By 4 pm I had spoken to my predecessor and he told me I had it configured right but I still couldn’t get the internet working. I had also called our ISP and asked them if there were any service issues. And we come into another mistake I made, I didn’t open an official ticket with them.
By 7 pm I was still confused, and I called the Director of ICT telling him I was completely lost*. He offered to come in and I accepted his offer and kept working while he said he would be in when he could.
*NOTE: For any young system or network admins, I have always found it best to admit to your bosses when you are lost or out of your depth. Refusing to do so actually makes things worst, your boss would rather hear that you were having issues and help you get over the hundle.
It was 10 pm when he arrived. I was still confused about the internet, though on a plus side I had finished configuring the rest of the core so that all internal traffic was working just as it had before I replaced the HP 5400. We went through the setup and how the internet should be configured. By 10:30 pm he was confused as well. By 11:30 pm we called the ISP again, this time we had decided that we would connect one of our notebooks to the router in B Block and attempt to connect to the internet with it. We asked for all the needed details like our external IP and next hop etc.
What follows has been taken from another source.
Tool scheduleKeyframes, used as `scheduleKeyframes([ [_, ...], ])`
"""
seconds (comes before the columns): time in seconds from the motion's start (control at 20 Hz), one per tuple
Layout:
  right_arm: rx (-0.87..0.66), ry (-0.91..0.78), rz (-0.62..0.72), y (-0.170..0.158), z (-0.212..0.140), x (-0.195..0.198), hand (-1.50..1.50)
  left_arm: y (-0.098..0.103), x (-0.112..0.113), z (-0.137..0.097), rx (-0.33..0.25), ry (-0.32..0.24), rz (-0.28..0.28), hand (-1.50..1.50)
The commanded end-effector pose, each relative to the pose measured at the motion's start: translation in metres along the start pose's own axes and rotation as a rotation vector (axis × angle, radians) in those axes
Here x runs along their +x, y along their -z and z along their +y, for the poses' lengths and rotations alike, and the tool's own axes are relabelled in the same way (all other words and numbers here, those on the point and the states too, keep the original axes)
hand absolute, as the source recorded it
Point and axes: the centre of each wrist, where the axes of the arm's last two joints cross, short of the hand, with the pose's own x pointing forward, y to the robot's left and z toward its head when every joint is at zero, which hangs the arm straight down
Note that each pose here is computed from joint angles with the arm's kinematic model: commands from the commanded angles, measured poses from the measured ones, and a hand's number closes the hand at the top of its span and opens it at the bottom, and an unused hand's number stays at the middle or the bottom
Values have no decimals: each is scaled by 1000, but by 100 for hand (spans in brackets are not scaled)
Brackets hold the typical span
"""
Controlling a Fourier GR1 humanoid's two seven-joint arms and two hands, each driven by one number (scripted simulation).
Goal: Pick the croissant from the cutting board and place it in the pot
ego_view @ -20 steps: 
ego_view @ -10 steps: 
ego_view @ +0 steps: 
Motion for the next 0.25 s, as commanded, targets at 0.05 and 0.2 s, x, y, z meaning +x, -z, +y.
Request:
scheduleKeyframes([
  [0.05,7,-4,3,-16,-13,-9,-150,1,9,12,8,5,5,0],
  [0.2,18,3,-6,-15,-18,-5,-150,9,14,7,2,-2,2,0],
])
We were given the info, but we didn’t think to open an actual ticket… again a mistake.
By 1:00 am we were both extremely tired, and in our tired minds we decided the issue was that our local ARP table was different to the up streams router. And we went home to sleep. We knew that it wasn’t the answer to our problem, but we were both beyond tired. And at some point, you have to call it quits. We both went home to get some sleep before what would be another long day.
Day 2.
Turning back up to work at 6:30 am I still couldn’t get it working. And by 8:30 am I had decided that the issue had to be at the ISP level. I call them up and gave my full details, and that I was having an internet issue, finally opening a ticket. A step I should have done 12 hours earlier.
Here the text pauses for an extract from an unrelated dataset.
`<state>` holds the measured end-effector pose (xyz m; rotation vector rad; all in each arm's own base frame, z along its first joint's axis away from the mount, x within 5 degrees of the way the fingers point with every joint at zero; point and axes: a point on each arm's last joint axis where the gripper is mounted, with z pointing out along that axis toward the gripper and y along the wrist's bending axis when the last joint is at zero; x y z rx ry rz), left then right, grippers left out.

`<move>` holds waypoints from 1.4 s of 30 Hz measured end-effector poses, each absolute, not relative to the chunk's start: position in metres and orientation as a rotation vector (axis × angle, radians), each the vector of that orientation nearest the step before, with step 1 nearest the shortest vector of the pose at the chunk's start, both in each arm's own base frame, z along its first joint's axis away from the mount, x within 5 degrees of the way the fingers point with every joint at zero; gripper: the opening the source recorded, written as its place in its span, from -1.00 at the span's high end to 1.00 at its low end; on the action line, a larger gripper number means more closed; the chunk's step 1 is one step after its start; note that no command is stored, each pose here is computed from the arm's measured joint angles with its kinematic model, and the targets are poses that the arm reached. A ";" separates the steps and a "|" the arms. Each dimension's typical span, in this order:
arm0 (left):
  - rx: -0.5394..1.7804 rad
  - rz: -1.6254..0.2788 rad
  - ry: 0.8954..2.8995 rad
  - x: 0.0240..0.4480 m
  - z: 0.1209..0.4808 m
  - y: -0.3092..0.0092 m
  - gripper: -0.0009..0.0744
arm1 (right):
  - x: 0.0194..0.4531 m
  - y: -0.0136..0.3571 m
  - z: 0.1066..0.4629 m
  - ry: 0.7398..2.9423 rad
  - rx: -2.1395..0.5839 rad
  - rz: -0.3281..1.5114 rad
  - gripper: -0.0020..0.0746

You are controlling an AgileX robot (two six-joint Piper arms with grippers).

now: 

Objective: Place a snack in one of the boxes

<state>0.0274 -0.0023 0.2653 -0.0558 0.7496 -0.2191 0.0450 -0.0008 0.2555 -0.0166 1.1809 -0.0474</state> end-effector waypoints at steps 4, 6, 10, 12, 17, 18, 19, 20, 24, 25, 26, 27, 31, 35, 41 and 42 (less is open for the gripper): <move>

“Of course, we blocked your internet connection at 1:30 pm yesterday. And we then sent you an email.”
The words floored me. The beyond frustrating thing is that this has happened before, and we told them that our mail is on-prem. Therefore, if you block us before you email us we would never get that email and not know we had been blocked.
At this point at 8:30 am in the morning I started the process of getting unblocked, assuring them everything was set up correctly now. And I am not joking, it took almost 4 hours to unblock our internet. Apparently, the tech that was able to do this was on the train.
Needless to say, they are no longer our ISP, and our new Fibre connection at more than twice the speed is much nicer and terminates in the server room.
By 10:30/11am the internet was back up and all services were back up and normal. Thankfully being so early in the year and technically during our ICT Shutdown window staff weren’t too annoyed, but there were some who weren’t happy about it.
Now all wasn’t perfect, but the system was up, and everything worked.
It wasn’t until a week later I would fully see issues I had to deal with, but I will post about them soon.
May 10, 2018 at 11:24 pm
So many questions:
Yes, the ProCurve 5400s are more expensive than Ubiquiti, but you already owned them. Why throw them out?
Was buying 11 new switches really less expensive than adding one or two new HPs to expand your existing?
Why would one discard operational switches with lifetime warranties for Ubiquiti’s bin liners with 1 year warranties?
Why does your ISP repeatedly block your internet?
May 11, 2018 at 7:11 am
I couldn’t tell you why they repeatly blocked our traffic… the blocks before this were not during my time. Director told me about them, to point was ISP had been made aware that we had onprem mail and had even been giving our mobiles and personal email to make sure they contact us correctly.
Why I got rid of the 5400, the school leases everything, so every 3 years devices are replaced.